SARS-CoV-2-specific humoral immunity is supported by CD4+ T-cells and negatively correlated with Alphacoronavirus-specific antibody titers

[SNT Gatchaman]

SARS-CoV-2-specicific [sic] humoral immunity in convalescent patients with mild COVID-19 is supported by CD4+ T-cell help and negatively correlated with Alphacoronavirus-specific antibody titer
Marcus Odendahl, Iris Endler, Beate Haubold, Roman N. Rodionov, Stefan R. Bornstein, Torsten Tonn

(Accepted paper - but pre-proofed, with typographical errors)

Highlights

The majority of the examined mild COVID-19 patients and HIs recruited before 2019 show an immune response directed to various SARS-CoV-2 structural proteins.

The existence of an anti-SARS-CoV-2-reactive cellular immune response in HI suggests a pre-existing immunity to common cold HCoVs which share homology with SARS-CoV-2.

The humoral immunity to the S protein of SARS-CoV-2 in convalescent COVID-19 patients positively correlates with the SARS-CoV-2-reactive CD4+ T cells expressing Th1 cytokines indicating the generation of a robust cellular and humoral SARS-CoV-2-directed immunity.

Pre-existing humoral immunity to common cold HCoVs, particularly Alphacoronaviruses, may have an inhibitory imprint on the humoral immune response to SARS-CoV-2 infection in COVID-19 patients.​

Abstract
This study aimed at investigating the nature of SARS-CoV-2-specific immunity in patients with mild COVID-19 and sought to identify parameters most relevant for the generation of neutralizing antibody responses in convalescent COVID-19 patients.

In the majority of the examined patients a cellular as well as humoral immune response directed to SARS-CoV-2 was detected. The finding of an anti-SARS-CoV-2-reactive cellular immune response in healthy individuals suggests a pre-existing immunity to various common cold HCoVs which share close homology with SARS-CoV-2.

The humoral immunity to the S protein of SARS-CoV-2 detected in convalescent COVID-19 patients correlates with the presence of SARS-CoV-2-reactive CD4+ T cells expressing Th1 cytokines. Remarkably, an inverse correlation of SARS-CoV-2 S protein-specific IgGs with HCoV-NL63 and HCoV-229E S1 protein-specific IgGs suggests that pre-existing immunity to Alphacoronaviruses might have had an inhibitory imprint on the immune response to SARS-CoV-2-infection in the examined patients with mild COVID-19.

Link (Pre-proof)

 

[SNT Gatchaman]

Pre-existing immunity to certain other coronaviruses may lead to a cross-reactivity that fails to mount a response to SARS-CoV-2. This may explain the high rates of negative serology, especially in long haulers. Remember the French JAMA paper on patients merely believing they had had COVID?

The inhibitory effect of existing anti-HCoV-NL63 and anti-HCoV-229E S1 protein-specific IgGs may result from the suppression of activation of naive B cells and their subsequent proliferation and differentiation to plasma cells when a simultaneous binding of the antigen in the immune complex to the B cell receptor and to the inhibitory Fc-gammaR IIB occurs. A well-known example is the failure of seroconversion of babies when vaccinated against measles within 6 months after birth as a result of the acquisition of MV-specific antibodies via transplacental transfer of maternal IgGs. Since maternal IgGs have limited half-live MV vaccinations later are much more efficient.

Whether cross-reactive HCoVs-specific immunity is beneficial or detrimental with regard to the susceptibility to SARS-CoV-2 infection or severity of COVID-19 still remains somehow elusive. Recent findings indicate that pre-existing immunity to seasonal coronaviruses may increase the susceptibility to SARS-CoV-2.
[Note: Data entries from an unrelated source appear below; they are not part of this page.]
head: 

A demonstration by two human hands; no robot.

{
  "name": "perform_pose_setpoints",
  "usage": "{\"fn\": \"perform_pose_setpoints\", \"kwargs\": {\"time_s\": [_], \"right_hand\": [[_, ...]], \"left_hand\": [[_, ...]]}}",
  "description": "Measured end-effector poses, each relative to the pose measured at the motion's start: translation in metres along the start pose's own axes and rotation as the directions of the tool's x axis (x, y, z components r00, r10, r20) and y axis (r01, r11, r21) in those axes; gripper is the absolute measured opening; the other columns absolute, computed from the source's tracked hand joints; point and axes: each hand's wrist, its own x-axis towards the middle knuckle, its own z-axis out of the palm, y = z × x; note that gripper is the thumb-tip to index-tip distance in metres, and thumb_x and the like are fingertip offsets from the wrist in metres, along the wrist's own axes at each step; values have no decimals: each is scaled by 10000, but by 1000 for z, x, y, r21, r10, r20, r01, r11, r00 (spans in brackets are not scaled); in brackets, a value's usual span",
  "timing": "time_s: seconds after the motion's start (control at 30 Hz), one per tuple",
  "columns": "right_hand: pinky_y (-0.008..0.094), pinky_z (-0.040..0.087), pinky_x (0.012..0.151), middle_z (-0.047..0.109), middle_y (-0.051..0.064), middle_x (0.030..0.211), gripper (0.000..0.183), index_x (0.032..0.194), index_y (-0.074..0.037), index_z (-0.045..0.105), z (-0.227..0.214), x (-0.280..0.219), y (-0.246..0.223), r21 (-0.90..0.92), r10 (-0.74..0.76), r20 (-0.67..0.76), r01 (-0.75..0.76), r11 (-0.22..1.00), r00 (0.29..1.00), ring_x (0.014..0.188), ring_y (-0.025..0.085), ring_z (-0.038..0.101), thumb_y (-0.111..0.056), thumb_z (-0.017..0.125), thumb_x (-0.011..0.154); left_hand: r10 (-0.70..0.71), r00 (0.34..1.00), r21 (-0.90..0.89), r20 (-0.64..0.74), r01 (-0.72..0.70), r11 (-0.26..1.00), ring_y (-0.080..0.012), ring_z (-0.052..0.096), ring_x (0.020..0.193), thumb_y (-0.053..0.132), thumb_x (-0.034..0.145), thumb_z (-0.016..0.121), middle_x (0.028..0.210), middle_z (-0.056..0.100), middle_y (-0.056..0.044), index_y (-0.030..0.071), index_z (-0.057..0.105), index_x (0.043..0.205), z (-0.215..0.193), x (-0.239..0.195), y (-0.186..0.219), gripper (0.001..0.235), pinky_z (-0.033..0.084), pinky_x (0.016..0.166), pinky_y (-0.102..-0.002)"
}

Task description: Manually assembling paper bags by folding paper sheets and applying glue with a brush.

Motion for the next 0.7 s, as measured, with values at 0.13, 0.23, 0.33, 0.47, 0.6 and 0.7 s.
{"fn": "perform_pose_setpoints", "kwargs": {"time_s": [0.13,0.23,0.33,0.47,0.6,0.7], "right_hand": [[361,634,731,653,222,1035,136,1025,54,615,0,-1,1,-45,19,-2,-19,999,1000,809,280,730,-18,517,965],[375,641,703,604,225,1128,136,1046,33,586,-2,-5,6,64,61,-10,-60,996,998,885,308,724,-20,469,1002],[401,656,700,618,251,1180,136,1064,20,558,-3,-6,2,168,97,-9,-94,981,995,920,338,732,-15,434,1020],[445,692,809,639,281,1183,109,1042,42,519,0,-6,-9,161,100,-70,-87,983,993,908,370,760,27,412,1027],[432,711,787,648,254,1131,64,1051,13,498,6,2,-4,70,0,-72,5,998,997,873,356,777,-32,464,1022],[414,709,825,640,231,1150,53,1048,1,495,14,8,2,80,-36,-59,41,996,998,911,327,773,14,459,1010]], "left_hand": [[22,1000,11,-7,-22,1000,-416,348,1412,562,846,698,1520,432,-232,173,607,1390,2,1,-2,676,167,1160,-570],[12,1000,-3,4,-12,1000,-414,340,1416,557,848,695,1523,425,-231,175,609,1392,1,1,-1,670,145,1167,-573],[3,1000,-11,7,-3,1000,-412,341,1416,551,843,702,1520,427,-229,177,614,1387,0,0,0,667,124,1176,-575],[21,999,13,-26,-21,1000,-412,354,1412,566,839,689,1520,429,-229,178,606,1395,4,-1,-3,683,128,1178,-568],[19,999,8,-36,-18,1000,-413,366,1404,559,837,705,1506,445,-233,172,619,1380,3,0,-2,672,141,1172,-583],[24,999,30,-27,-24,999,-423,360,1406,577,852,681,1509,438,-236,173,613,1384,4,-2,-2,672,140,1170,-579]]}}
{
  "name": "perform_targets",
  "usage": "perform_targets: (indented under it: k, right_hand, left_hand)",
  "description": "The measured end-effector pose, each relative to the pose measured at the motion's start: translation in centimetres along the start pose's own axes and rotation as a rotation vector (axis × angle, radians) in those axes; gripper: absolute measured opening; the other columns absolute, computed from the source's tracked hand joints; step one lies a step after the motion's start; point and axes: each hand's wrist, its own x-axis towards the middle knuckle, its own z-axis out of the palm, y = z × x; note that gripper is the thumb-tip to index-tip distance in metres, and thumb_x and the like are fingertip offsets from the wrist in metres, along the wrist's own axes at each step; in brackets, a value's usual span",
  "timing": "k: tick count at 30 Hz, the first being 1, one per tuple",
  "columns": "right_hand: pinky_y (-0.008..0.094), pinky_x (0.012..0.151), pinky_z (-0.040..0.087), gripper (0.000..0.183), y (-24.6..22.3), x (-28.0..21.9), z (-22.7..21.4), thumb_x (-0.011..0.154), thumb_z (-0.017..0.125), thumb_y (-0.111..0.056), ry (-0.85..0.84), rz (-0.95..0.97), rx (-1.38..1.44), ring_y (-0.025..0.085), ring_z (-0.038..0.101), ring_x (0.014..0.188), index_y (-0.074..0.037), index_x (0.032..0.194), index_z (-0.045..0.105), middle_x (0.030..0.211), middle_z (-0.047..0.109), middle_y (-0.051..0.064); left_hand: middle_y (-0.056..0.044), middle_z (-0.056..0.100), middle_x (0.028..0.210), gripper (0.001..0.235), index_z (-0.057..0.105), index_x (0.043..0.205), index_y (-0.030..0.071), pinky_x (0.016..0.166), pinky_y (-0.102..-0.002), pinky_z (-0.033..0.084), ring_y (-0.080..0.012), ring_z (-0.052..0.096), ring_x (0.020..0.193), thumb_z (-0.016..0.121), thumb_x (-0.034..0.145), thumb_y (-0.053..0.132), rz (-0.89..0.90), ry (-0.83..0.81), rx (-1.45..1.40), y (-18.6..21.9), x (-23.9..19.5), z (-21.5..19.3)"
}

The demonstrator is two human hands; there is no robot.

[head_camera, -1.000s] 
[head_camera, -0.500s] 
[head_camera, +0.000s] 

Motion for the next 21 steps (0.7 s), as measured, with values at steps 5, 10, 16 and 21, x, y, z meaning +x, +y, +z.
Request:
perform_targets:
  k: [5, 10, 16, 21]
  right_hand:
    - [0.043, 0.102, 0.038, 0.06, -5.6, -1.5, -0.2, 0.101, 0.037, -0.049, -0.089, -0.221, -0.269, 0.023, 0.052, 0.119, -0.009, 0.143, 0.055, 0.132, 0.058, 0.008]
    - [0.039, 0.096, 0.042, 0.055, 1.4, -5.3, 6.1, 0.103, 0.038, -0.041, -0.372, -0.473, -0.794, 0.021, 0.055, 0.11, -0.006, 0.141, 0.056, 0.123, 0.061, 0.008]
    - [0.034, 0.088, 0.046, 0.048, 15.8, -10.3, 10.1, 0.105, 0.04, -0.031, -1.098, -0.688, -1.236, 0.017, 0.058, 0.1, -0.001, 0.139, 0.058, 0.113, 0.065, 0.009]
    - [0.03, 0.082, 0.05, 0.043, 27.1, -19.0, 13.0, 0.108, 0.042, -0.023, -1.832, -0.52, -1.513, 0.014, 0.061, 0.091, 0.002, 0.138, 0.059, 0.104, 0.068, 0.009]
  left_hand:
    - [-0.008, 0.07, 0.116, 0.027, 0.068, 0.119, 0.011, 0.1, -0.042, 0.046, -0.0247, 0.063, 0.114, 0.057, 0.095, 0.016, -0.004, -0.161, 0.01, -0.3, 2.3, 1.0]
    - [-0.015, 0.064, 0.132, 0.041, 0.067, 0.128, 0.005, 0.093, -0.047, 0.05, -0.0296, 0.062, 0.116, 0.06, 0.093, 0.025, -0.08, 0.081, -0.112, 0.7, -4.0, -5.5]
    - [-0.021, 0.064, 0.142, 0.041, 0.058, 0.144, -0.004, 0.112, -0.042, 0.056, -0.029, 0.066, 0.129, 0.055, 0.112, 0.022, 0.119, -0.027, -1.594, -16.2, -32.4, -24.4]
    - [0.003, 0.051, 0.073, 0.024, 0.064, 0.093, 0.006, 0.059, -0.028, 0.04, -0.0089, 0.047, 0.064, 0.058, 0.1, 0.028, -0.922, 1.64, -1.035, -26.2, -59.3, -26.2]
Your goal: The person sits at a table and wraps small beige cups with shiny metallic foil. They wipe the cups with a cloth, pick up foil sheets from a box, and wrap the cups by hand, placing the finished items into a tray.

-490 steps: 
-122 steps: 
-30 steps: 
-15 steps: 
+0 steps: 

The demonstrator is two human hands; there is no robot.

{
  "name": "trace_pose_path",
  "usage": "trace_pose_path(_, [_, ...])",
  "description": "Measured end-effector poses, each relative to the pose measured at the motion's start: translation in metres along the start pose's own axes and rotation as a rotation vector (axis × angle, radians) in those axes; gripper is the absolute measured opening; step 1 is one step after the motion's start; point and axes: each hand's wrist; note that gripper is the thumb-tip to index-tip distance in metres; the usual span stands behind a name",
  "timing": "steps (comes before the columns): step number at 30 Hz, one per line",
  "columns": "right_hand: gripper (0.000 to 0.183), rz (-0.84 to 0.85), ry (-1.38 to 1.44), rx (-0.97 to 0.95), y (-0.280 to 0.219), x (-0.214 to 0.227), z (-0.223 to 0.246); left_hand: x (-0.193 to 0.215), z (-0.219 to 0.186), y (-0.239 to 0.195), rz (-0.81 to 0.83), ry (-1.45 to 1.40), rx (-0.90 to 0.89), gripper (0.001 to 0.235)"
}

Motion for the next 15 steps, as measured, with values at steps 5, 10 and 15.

In the majority of the examined mild COVID-19 patients and HIs recruited before 2019 an immune response directed to various SARS-CoV-2 structural proteins was detected. The finding of an anti-SARS-CoV-2-reactive cellular immune response in HI suggests a pre-existing immunity to common cold HCoVs which share homology with SARS-CoV-2. The humoral immunity to the S protein of SARS-CoV-2 detected in convalescent COVID-19 patients positively correlates with the presence of SARS-CoV-2-reactive CD4+ T cells expressing Th1 cytokines indicating the generation of a robust cellular and humoral SARS-CoV-2-directed immunity. The inverse correlation of SARS-CoV-2 S protein-specific IgGs with HCoV-NL63 and HCoV-229E S1 protein-specific IgGs suggest that pre-existing humoral immunity to common cold HCoVs, particularly Alphacoronaviruses, may have had an inhibitory imprint on the humoral immune response to SARS-CoV-2 infection detected in patients with mild COVID-19.